Effective October 1, 2003, the Plan was amended to provide for Employer matching contributions on a payroll period (rather than monthly) basis and to clarify the form of Employer contributions.

 

Effective January 1, 2003, the Plan was amended to comply with the final and temporary regulations under Section 401(a)(9) of the Code relating to required minimum distributions.

 

Effective January 1, 2002, the Plan was amended and restated. The Plan also changed recordkeepers and trustees from Fidelity Management Trust Company to Vanguard. As a result, the investment options offered to the Plan’s participants changed. In order to facilitate this transition, it was necessary to impose a “Quiet Period” as adopted in an amendment dated November 30, 2001. The Quiet Period commenced on December 20, 2001 (November 30, 2001 for hardship withdrawals) and ended on January 18, 2002.

 

Participant Accounts

 

Each participant’s accounts are credited with the participant’s contributions and allocations of the Employer’s contributions and Plan earnings. For participants with loans, a loan administrative fee is charged to their account each year.

 

Contributions

 

Participants may make before-tax contributions by payroll deduction up to the legal dollar limit. Participants may also make after-tax contributions in cash or by payroll deduction. Total contributions are limited to the extent required by law. A participant may also “roll-over” into the Plan amounts previously invested in another eligible retirement plan.

 

Participants have the option of investing their contributions in any or all of the investment funds in the proportions they choose.
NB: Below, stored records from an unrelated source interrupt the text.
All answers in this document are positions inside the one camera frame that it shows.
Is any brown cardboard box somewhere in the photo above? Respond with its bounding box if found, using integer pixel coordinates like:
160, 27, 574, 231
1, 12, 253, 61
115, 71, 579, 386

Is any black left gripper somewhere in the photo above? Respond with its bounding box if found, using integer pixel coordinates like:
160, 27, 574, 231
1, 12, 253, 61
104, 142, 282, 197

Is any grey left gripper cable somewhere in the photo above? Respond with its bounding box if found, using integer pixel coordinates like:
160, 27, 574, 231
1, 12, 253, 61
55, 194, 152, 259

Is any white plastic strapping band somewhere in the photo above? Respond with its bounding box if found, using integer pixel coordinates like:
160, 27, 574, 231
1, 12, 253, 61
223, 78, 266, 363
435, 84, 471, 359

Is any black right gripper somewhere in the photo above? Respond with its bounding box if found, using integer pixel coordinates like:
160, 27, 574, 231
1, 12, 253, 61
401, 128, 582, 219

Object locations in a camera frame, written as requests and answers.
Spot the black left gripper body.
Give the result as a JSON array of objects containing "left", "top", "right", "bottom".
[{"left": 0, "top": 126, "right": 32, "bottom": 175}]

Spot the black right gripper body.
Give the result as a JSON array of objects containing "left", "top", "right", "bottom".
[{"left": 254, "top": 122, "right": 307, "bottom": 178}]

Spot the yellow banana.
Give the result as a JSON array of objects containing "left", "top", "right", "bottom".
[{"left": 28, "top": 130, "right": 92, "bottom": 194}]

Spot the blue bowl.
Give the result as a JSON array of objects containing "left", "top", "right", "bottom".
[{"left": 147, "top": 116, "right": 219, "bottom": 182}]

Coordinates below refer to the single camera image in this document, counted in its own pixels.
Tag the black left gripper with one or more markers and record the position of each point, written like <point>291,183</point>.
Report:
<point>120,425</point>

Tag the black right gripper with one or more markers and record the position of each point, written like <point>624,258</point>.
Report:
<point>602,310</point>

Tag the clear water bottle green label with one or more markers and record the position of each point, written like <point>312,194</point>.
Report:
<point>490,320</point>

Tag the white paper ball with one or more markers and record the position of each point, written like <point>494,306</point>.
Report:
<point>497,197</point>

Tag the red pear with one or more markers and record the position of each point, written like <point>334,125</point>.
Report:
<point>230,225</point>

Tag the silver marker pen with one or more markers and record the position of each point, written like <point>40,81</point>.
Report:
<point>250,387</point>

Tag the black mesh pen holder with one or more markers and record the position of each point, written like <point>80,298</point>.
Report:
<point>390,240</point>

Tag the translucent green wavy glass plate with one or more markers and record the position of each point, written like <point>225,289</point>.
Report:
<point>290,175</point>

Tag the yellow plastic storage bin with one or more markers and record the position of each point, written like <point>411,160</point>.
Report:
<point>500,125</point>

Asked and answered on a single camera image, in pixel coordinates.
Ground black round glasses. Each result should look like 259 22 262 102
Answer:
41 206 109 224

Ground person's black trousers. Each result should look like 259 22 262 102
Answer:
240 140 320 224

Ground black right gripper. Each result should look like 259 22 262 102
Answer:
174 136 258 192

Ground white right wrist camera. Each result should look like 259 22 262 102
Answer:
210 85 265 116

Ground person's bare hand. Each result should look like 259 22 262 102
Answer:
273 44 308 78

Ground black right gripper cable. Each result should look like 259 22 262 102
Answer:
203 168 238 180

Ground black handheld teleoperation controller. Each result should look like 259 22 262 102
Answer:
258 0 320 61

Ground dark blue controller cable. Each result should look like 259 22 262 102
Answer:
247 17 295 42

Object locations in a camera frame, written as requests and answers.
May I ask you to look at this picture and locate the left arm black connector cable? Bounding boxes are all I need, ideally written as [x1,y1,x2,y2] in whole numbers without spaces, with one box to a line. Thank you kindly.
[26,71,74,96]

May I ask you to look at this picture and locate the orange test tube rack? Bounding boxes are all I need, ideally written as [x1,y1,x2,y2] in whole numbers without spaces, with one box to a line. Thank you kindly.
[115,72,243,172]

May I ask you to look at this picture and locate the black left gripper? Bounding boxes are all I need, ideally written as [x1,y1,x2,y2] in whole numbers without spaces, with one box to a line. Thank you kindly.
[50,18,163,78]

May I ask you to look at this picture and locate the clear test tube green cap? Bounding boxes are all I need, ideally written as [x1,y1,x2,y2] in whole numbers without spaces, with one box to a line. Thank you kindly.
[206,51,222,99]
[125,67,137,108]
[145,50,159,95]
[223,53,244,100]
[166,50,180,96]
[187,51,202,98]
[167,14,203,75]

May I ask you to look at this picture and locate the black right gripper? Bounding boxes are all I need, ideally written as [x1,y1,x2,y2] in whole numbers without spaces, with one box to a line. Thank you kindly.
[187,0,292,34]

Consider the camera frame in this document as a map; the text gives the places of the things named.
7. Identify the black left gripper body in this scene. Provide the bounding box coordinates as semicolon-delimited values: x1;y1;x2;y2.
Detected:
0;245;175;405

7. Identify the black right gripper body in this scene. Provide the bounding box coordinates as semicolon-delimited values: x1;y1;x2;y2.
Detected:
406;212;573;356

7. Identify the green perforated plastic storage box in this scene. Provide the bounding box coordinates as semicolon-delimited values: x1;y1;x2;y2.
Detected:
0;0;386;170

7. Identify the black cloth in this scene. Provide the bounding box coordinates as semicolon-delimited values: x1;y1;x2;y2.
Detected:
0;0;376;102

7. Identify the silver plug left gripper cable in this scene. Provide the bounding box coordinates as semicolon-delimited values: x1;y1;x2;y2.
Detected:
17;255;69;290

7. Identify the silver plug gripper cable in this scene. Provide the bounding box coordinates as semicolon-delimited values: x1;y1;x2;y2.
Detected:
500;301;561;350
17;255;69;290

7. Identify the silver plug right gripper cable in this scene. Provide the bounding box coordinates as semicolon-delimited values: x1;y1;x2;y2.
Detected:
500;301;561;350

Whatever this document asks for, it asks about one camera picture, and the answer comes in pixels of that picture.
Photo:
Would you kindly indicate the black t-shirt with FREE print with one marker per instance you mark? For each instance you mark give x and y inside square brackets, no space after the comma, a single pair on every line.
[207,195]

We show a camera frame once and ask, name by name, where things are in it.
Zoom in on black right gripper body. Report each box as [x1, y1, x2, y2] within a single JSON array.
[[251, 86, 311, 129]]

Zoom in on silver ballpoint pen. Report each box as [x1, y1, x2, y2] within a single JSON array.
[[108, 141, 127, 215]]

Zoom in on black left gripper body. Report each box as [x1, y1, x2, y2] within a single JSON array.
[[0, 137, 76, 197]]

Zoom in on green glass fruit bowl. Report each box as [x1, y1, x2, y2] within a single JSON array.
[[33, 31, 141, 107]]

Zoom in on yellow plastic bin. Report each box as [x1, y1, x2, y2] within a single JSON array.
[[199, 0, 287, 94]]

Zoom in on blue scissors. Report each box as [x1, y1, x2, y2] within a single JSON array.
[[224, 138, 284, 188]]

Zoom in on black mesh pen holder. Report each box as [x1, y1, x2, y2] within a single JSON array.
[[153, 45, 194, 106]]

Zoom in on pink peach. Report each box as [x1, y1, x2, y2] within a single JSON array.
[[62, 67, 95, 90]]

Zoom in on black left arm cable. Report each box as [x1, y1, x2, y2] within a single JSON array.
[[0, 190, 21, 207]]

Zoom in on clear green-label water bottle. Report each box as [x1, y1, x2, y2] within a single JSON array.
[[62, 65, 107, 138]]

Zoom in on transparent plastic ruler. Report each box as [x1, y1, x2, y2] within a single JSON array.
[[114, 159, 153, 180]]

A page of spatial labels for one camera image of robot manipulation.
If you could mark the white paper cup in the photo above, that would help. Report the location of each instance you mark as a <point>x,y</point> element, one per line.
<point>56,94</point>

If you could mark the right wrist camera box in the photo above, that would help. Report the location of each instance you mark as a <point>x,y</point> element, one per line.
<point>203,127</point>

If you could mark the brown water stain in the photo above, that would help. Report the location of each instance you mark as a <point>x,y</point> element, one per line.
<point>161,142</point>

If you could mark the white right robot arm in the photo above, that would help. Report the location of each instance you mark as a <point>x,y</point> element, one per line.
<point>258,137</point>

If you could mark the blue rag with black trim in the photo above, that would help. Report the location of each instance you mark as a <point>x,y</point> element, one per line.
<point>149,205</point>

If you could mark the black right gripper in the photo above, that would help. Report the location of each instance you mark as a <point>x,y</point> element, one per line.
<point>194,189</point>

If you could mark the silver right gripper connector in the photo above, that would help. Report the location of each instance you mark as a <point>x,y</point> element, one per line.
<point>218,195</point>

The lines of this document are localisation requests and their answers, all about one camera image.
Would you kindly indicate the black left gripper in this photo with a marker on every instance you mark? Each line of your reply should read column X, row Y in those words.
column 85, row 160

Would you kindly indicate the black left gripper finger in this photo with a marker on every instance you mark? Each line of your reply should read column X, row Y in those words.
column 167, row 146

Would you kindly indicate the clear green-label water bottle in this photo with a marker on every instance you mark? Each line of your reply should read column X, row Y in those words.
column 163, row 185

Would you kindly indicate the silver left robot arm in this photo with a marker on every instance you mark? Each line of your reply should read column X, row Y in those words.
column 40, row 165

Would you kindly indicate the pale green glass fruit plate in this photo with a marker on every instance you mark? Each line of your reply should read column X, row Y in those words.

They may change their investment options or transfer amounts from fund to fund in accordance with the procedures established by the Plan Administrator.

 

The Employer contributes a match each pay period to the Plan equal to 50% of the participant’s before-tax contributions that are not in excess of 6% of the participant’s “Compensation” (as defined in the Plan) for such pay period. In addition, for each calendar year the Employer makes a “true-up” matching contribution, if necessary, on behalf of each participant who was an eligible employee on the last day of the year that takes into account the participant’s before-tax contributions and Compensation for the year. Employer matching contributions are made to the Dynegy Stock Fund (the “Stock Fund”) in the Dynegy Inc. Master Trust (the “Master Trust”) and allocated to participants as units in the Stock Fund. Dividends on stock held in the Stock Fund are also invested in the Stock Fund. See Notes 4 and 6 for more information.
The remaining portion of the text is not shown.